### PROMPT
The whole listing should be retyped word for word, apart from the pictures it holds.

────────────────────

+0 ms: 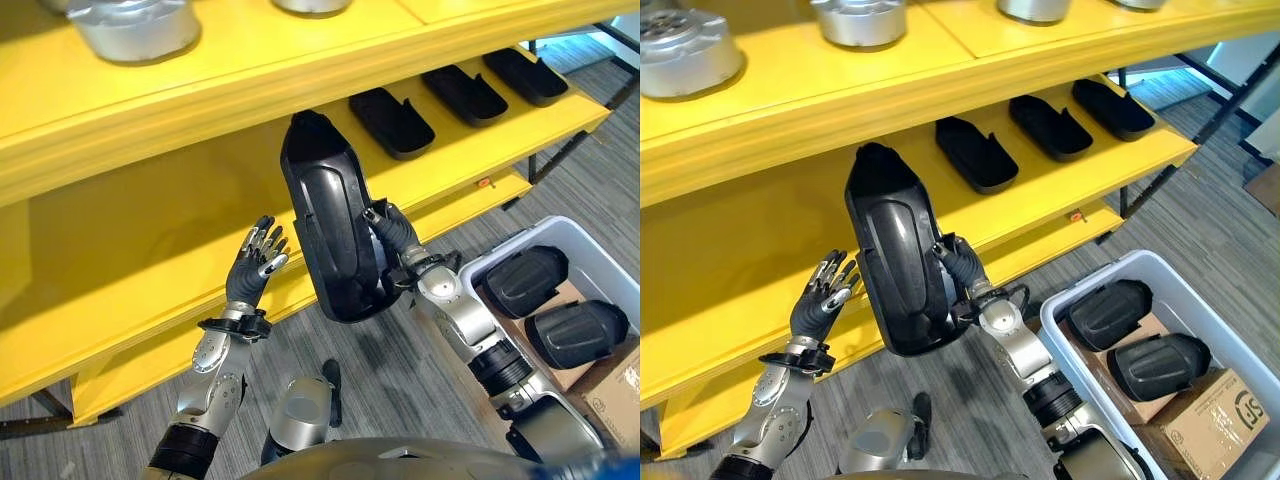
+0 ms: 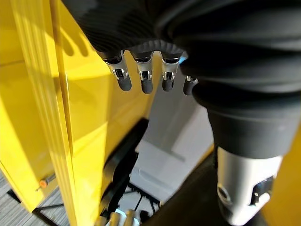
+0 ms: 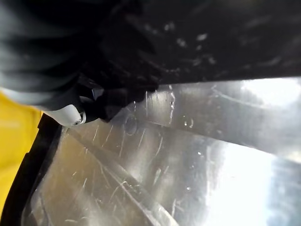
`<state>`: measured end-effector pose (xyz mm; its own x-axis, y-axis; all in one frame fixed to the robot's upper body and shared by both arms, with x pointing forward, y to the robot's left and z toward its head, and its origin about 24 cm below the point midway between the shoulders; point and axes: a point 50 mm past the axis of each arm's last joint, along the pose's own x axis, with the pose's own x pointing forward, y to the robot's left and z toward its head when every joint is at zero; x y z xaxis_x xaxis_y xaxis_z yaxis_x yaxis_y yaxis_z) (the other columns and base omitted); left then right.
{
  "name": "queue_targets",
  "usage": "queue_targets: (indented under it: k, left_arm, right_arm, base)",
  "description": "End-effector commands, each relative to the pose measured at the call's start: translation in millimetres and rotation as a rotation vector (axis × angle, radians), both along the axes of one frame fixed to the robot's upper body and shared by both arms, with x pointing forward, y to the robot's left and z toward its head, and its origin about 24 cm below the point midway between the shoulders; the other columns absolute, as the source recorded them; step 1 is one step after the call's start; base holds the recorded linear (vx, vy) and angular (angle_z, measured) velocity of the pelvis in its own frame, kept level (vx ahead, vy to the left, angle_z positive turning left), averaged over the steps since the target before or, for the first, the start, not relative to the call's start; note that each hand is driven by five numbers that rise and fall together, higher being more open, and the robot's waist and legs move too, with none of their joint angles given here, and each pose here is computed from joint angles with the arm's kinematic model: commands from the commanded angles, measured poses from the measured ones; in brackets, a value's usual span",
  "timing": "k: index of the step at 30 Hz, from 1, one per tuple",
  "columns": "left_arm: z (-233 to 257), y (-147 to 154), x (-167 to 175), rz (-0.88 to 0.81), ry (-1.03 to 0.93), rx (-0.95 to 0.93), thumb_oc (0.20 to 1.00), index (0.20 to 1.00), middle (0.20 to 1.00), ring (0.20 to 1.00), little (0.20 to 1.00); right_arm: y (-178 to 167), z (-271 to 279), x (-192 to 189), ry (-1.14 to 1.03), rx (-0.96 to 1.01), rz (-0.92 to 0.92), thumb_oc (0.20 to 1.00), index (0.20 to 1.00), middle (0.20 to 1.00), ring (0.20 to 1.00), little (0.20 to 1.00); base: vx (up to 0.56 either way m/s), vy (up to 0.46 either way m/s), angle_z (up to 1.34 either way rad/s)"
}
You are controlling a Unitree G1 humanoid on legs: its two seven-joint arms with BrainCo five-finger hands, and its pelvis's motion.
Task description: Move parts from the plastic box to the shelf.
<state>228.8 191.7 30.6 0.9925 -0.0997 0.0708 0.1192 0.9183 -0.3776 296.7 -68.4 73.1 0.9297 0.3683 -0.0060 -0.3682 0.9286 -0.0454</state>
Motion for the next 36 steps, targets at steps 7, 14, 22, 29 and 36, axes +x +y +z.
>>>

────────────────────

### EXERCISE SOLUTION
+0 ms: 
+0 ms: 
+0 ms: 
`<state>`: measured end-effector pose (xyz mm; its own x-axis, y-axis; all in one frame fixed to the robot's upper body and shared by both arms, with x pointing forward, y to the robot's left and z toward its head, and its origin about 24 cm below the point midway between the shoulders; point and axes: a point 50 mm past the axis of each arm's last joint, along the pose's own x axis, with the pose's own x pointing forward, y to the robot's left and z toward its head when every joint is at zero; x y z xaxis_x xaxis_y xaxis_z yaxis_x yaxis_y yaxis_z) (the other columns and base omitted); left then right.
{
  "name": "queue_targets",
  "usage": "queue_targets: (indented under it: k, left_arm, right_arm, base)",
  "description": "End-effector commands, each relative to the pose measured at the call's start: translation in millimetres and rotation as a rotation vector (axis × angle, radians), both along the axes of one frame fixed to the robot's upper body and shared by both arms, with x pointing forward, y to the robot's left and z toward its head, and its origin about 24 cm below the point midway between the shoulders; the other columns absolute, as the source recorded them; step 1 is one step after the call's start; base holds the recorded linear (vx, vy) and angular (angle_z, measured) velocity of the pelvis in its own frame, kept level (vx ahead, vy to the left, angle_z positive turning left), averaged over the steps since the target before or, for the first, the start, not relative to the call's start; note that each hand is driven by five numbers that rise and fall together, higher being more open, and the robot's waist and legs move too, with none of their joint angles given here, and each pose here is computed from joint angles with the arm's kinematic model: commands from the commanded angles, measured poses from the measured ones; in brackets, a value's usual span",
  "timing": "k: index of the step at 30 Hz, from 1, one per tuple",
  "columns": "left_arm: z (-233 to 257), y (-147 to 154), x (-167 to 175), rz (-0.88 to 0.81), ry (-1.03 to 0.93), rx (-0.95 to 0.93), thumb_oc (0.20 to 1.00), index (0.20 to 1.00), middle (0.20 to 1.00), ring (0.20 to 1.00), little (0.20 to 1.00); right_arm: y (-178 to 167), z (-271 to 279), x (-192 to 189), ry (-1.14 to 1.03), rx (-0.96 to 1.01), rz (-0.92 to 0.92), thumb_oc (0.20 to 1.00), index (0.20 to 1.00), middle (0.20 to 1.00), ring (0.20 to 1.00), little (0.20 to 1.00); base: vx (up to 0.56 either way m/s), vy (up to 0.46 either way m/s), angle_z (up to 1.34 either way rad/s)"
}
You are controlling a Unitree G1 humanoid on legs: its two seven-joint arms with BrainCo five-finger hands, and its pelvis's motion.
Task description: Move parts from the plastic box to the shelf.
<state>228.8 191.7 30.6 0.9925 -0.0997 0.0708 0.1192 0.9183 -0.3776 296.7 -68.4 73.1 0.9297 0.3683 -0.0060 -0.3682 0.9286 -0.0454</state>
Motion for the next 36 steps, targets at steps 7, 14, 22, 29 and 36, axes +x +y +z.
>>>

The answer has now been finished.